The file list chr, start and end position in tab delimited format as the first 3 columns of each line (other columns can be present but will not be used). An example is given below. Note that the -outfile can be used to specify an output file name.

[kai@beta ~/example]$ cat example.tab_region
chr10 4000000 4000100
chr10 7000000 8000000

[kai@beta ~//example]$ retrieve_seq_from_fasta.pl -format tab -seqdir ../humandb/hg18_seq/ -outfile example.fa example.tab_region
NOTICE: Finished reading 1 sequences from ../humandb/hg18_seq/chr10.fa
NOTICE: Finished writting FASTA for 2 genomic regions to example.fa.

3. refGene input files

The file is in UCSC refGene format that contains exon start and end positions. The output will be mRNA/cDNA sequences, rather than genomic seqences.

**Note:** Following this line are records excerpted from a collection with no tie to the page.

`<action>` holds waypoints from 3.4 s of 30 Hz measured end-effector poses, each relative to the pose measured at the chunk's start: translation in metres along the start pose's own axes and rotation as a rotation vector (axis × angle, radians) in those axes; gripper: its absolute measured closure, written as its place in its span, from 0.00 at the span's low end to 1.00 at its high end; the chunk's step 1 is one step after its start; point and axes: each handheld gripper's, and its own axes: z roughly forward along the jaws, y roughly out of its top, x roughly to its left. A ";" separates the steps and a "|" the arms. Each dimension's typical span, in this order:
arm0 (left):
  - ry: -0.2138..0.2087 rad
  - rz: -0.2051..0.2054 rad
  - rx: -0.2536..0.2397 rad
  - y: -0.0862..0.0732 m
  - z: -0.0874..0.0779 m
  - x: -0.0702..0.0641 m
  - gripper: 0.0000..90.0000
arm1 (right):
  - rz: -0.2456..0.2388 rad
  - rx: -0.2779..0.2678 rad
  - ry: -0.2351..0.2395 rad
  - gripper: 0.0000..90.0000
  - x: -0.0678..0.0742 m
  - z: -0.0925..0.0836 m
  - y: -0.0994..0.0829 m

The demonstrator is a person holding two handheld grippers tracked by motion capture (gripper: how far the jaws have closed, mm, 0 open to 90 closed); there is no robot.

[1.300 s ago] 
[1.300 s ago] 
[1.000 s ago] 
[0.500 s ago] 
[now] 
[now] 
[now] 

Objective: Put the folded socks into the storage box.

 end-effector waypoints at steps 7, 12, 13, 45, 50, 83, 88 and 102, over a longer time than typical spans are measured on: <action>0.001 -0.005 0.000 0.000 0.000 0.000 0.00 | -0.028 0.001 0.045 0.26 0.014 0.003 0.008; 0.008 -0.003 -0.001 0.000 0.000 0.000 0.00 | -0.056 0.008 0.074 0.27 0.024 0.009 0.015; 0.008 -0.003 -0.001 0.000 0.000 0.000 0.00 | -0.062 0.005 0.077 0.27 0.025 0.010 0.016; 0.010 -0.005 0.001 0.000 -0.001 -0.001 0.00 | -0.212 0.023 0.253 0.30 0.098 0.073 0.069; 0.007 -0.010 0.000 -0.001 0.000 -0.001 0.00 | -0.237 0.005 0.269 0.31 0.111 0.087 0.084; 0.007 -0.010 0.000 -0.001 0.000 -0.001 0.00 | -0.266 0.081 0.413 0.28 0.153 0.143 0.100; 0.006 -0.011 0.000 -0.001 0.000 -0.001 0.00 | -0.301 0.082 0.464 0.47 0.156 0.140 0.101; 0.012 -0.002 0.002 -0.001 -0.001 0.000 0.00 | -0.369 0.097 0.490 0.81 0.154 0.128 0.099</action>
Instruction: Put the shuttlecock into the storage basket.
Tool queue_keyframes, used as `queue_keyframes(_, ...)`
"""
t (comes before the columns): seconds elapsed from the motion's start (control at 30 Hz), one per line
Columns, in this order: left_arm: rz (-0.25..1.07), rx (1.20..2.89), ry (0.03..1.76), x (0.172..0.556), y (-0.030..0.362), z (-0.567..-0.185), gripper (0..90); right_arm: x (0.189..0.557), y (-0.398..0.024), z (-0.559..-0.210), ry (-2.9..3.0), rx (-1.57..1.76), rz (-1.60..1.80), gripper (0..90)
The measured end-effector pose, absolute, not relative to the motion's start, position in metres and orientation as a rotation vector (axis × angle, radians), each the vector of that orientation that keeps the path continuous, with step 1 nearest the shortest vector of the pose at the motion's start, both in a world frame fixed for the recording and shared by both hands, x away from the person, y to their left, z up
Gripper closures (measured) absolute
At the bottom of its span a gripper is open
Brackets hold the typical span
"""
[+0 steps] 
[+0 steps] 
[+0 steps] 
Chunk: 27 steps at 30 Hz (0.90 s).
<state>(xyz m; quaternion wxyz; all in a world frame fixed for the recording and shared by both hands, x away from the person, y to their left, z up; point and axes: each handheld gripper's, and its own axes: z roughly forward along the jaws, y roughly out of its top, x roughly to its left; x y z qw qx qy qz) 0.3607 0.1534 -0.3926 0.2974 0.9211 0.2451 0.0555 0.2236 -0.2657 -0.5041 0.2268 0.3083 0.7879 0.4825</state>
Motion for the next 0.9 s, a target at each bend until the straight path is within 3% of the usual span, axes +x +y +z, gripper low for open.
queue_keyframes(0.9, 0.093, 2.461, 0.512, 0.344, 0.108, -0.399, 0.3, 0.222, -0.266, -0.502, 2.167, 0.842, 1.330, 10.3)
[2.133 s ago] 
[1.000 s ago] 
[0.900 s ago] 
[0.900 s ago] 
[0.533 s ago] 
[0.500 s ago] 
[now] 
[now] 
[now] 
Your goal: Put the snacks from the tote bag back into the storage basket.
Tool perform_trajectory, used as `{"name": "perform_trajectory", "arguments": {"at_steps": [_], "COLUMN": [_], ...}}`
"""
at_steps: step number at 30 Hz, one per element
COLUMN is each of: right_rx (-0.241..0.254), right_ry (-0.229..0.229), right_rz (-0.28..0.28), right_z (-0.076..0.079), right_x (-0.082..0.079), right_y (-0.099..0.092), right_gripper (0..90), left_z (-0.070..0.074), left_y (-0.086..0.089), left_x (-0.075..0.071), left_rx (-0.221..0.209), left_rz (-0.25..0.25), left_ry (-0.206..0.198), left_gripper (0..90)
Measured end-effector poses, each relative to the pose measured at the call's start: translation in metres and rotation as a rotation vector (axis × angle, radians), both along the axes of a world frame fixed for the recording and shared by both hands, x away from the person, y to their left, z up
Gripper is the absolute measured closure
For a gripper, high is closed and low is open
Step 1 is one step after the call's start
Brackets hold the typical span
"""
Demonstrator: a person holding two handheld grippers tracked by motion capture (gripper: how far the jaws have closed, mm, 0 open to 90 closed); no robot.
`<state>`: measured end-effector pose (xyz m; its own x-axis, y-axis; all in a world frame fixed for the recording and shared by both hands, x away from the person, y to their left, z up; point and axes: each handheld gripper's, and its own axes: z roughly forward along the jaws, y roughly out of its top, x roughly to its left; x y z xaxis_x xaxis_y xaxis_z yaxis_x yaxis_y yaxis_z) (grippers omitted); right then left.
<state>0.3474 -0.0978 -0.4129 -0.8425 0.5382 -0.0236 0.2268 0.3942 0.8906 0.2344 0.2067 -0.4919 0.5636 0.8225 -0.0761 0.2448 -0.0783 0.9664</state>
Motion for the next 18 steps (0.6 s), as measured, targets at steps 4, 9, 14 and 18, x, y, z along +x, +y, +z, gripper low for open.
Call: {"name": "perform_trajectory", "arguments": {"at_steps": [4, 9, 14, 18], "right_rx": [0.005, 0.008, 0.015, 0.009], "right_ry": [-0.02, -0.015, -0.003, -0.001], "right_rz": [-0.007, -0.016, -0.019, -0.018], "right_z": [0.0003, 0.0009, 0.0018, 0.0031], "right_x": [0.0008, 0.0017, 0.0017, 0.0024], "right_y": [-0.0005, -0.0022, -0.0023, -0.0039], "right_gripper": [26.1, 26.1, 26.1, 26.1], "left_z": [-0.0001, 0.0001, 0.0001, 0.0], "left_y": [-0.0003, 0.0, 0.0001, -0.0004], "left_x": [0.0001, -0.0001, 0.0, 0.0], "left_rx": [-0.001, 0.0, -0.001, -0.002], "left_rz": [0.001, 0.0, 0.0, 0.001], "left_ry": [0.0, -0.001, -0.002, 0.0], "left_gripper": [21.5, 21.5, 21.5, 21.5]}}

[kai@beta ~/humandb]$ head hg19_refGene.txt
971 NR_024227 chr19 - 50595745 50595866 50595866 50595866 1 50595745, 50595866, 0 SNAR-A6unk unk -1,
971 NR_024227 chr19 - 50601082 50601203 50601203 50601203 1 50601082, 50601203, 0 SNAR-A6unk unk -1,
629 NM_001014809 chr4 - 5822491 5894785 5823486 5894696 14 5822491,5827220,5830215,5837641,5838491,5841248,5843034,5844819,5851118,5853134,5857869,5862752,5868394,5894315, 5823578,5827386,5830395,5837812,5838633,5841405,5843155,5844888,5851199,5853196,5858034,5862937,5868483,5894785, CRMP1 cmpl cmpl 1,0,0,0,2,1,0,0,0,1,1,2,0,0,
808 NM_001029883 chr2 - 29284557 29297127 29287734 29297127 2 29284557,29293459, 29287933,29297127, C2orf71 cmpl cmpl 2,0,
705 NM_024329 chr1 + 15736390 15756839 15736467 15755220 4 15736390,15752366,15753645,15755088, 15736775,15752514,15753780,15756839, 0 EFHD2 cmpl cmpl 0,2,0,0,

[kai@beta ~/humandb]$ retrieve_seq_from_fasta.pl -format refGene -seqdir hg19_seq/ -outfile example.fa hg19_refGene.txt
NOTICE: Finished reading 1 sequences from hg19_seq/chr1_gl000191_random.fa
NOTICE: Finished reading 1 sequences from hg19_seq/chr22.fa
NOTICE: Finished reading 1 sequences from hg19_seq/chr14.fa
...
...
NOTICE: Finished writting FASTA for 36824 genomic regions to example.fa.

4. knownGene input files

The handling of this type of input files is very similar to the refGene input files. Future versions of ANNOVAR may merge these input files together.

5. ensGene inputfiles

The handling of this type of input files is very similar to the refGene input files. Future versions of ANNOVAR may merge these input files together.

6. Others (such as Gencode) input files

Use the genericGene as the -format argument.